[RECORDS SUPPLIED Boundary: Start]

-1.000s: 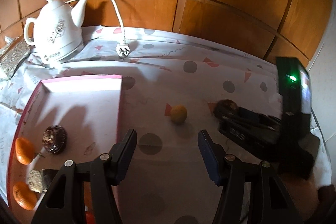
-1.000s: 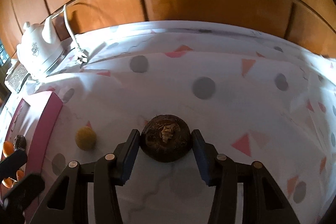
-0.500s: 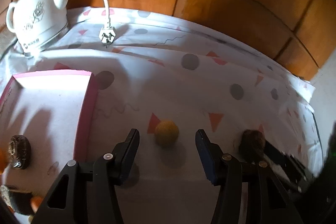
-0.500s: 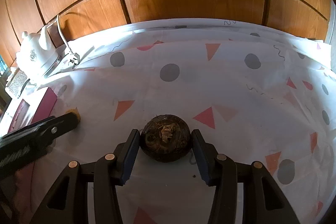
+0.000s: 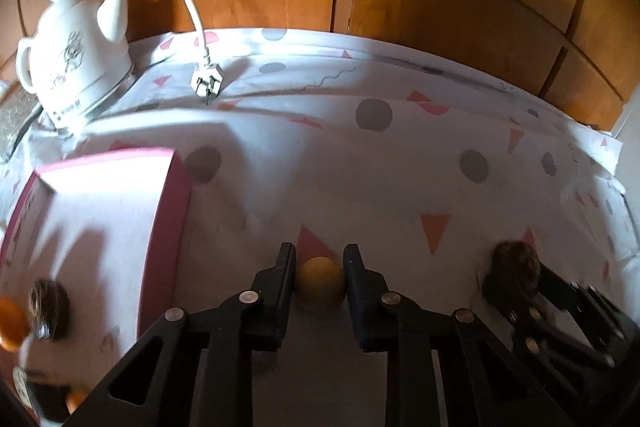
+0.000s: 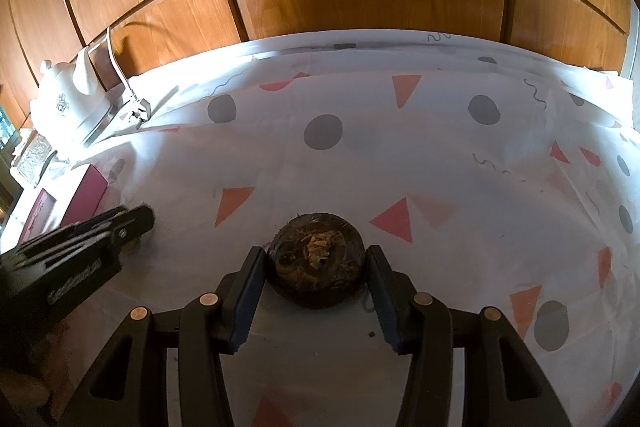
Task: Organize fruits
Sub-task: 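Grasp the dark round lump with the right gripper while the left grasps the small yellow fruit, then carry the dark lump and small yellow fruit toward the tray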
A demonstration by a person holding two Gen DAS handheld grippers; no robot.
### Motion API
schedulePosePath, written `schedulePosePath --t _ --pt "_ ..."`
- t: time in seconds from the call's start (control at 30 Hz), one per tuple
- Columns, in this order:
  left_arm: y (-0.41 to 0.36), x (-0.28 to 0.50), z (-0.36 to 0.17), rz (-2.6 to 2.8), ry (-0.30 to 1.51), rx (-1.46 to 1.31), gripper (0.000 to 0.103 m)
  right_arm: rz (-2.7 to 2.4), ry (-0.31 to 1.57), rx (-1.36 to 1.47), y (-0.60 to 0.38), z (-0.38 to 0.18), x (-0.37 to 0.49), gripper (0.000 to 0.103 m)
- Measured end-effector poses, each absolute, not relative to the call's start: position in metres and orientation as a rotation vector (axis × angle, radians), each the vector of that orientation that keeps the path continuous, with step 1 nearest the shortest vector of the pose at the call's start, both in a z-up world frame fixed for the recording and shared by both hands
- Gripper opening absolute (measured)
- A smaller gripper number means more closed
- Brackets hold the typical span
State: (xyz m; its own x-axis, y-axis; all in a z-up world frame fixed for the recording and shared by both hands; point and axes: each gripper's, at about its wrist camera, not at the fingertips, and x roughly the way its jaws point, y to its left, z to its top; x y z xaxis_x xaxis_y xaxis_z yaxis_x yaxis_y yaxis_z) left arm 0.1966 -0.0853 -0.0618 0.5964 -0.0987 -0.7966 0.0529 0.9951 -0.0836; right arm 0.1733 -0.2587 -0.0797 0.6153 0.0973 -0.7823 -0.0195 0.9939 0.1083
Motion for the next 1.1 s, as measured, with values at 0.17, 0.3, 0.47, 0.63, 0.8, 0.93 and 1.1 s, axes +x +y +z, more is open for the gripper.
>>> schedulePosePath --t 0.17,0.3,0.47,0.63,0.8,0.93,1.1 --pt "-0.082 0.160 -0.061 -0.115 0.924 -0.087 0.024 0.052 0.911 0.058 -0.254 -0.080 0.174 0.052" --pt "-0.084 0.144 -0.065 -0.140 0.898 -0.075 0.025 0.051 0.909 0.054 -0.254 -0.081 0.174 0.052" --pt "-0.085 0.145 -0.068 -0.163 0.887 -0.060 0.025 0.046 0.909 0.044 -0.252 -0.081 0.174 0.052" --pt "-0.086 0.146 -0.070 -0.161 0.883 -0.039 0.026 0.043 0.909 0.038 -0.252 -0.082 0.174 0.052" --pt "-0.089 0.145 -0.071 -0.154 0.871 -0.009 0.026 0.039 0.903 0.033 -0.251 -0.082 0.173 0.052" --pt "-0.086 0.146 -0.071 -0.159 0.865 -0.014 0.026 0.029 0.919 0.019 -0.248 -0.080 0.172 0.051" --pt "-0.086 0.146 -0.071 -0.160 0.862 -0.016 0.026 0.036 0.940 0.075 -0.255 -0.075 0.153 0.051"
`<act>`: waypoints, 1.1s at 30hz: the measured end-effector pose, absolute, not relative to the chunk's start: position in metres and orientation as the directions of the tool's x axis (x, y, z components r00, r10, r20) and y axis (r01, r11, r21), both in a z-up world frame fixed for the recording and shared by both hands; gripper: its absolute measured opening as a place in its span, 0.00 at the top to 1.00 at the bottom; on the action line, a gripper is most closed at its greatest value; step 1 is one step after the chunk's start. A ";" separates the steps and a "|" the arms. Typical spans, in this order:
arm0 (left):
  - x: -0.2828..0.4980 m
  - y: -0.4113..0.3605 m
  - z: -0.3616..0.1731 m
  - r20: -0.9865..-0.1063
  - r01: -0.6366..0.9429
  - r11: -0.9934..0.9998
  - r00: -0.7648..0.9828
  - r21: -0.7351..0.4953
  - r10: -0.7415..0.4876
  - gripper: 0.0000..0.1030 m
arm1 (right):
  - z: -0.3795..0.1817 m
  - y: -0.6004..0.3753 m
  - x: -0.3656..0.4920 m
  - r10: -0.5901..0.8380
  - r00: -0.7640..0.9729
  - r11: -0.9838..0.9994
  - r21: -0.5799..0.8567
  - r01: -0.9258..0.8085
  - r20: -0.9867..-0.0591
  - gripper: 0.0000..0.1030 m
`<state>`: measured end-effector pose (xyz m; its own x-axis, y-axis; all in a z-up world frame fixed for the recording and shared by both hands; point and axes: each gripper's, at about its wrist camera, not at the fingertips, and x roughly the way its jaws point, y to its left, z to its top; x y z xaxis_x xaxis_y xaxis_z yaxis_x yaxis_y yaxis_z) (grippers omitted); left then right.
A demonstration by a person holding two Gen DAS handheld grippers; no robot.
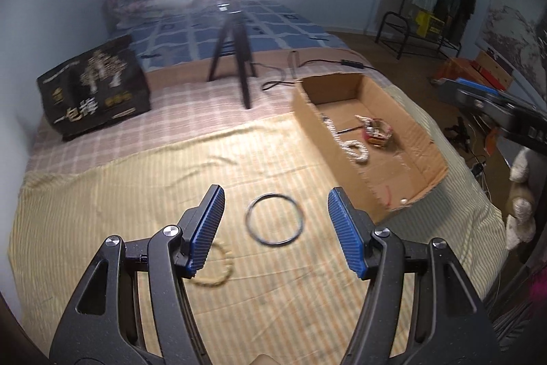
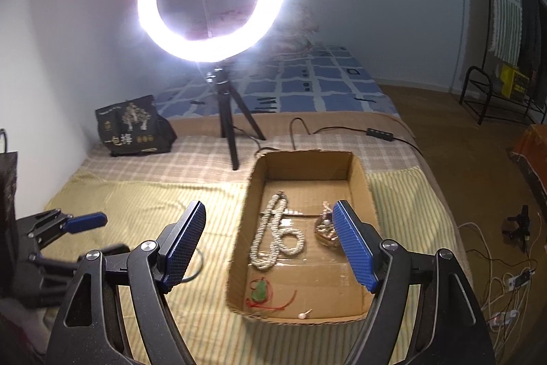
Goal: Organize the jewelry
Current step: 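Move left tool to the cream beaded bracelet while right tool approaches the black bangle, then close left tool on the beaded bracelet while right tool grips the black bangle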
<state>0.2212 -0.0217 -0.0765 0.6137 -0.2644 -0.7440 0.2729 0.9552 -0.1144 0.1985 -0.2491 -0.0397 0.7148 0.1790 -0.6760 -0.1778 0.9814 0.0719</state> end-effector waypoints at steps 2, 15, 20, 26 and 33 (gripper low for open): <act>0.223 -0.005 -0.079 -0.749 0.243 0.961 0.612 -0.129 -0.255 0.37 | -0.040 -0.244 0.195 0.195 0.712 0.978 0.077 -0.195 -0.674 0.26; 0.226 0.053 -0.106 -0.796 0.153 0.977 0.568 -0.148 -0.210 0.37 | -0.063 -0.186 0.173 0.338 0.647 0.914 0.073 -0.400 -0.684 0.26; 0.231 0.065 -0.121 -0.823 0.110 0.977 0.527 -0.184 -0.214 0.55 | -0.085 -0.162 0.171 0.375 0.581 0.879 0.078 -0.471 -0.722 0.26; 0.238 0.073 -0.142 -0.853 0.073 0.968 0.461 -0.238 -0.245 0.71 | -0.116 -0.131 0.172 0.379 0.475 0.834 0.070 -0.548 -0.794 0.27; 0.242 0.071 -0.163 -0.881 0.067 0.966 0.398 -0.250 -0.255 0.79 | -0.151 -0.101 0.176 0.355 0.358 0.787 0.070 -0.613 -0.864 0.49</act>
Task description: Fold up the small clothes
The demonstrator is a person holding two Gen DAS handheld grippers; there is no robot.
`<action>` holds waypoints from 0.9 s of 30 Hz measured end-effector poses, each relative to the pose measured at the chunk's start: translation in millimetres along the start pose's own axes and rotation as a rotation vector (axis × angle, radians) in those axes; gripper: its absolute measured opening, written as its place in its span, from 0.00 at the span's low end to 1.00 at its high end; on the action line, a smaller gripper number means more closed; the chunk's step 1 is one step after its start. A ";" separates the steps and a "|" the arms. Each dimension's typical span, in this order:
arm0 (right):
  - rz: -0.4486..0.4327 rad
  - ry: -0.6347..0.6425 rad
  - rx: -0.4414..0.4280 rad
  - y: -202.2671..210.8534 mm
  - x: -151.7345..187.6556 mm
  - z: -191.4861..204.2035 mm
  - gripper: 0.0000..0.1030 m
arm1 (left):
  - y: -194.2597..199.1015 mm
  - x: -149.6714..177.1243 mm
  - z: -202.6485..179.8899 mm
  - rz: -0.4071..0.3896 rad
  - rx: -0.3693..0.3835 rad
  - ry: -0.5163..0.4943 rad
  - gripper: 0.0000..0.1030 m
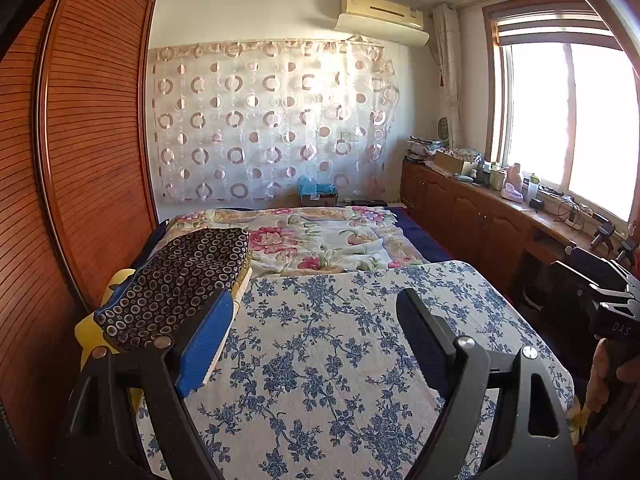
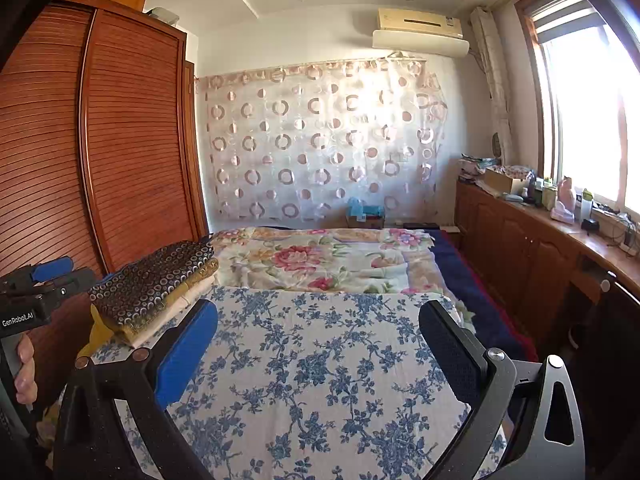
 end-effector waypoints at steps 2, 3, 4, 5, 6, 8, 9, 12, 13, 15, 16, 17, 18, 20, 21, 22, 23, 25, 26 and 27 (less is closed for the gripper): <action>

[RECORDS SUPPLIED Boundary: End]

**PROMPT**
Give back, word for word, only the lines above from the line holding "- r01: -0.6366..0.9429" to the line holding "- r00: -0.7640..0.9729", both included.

**YOUR SOLUTION**
  - r01: -0.6366..0.9429
  - r11: -0.9934..0.9998
  - r00: -0.7648..0.9828
  - r21: -0.7351..0.4953
  - r10: -0.7415..0.4876
  - gripper: 0.0000..0.1030 m
arm1 (right):
  - z: -0.3795..0.1817 m
  - y: -0.6004..0.3753 m
  - x: -0.3656..0.4920 m
  - r10: -0.5901..0.8380
  - r00: -0.7640..0.9729

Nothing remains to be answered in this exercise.